_BRIEF_
How many lines in the entries below contain the word "black"? Answer with the number and nothing else.

[Data records]
※

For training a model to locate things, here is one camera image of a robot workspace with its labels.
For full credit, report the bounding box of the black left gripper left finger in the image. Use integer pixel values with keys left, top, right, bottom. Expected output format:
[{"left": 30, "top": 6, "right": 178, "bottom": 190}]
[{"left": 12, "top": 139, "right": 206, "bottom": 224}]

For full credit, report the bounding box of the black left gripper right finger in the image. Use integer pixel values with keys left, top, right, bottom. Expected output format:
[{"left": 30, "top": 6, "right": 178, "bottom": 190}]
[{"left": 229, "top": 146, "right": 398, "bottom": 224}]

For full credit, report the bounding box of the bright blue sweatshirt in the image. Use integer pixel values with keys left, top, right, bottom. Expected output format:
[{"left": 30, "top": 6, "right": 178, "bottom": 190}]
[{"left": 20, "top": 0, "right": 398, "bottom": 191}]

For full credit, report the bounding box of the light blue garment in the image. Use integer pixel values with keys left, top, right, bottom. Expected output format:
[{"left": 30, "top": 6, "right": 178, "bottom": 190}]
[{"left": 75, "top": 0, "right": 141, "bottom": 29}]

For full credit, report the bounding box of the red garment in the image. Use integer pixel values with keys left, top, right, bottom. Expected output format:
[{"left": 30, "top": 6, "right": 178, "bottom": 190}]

※

_EXPECTED ANSWER_
2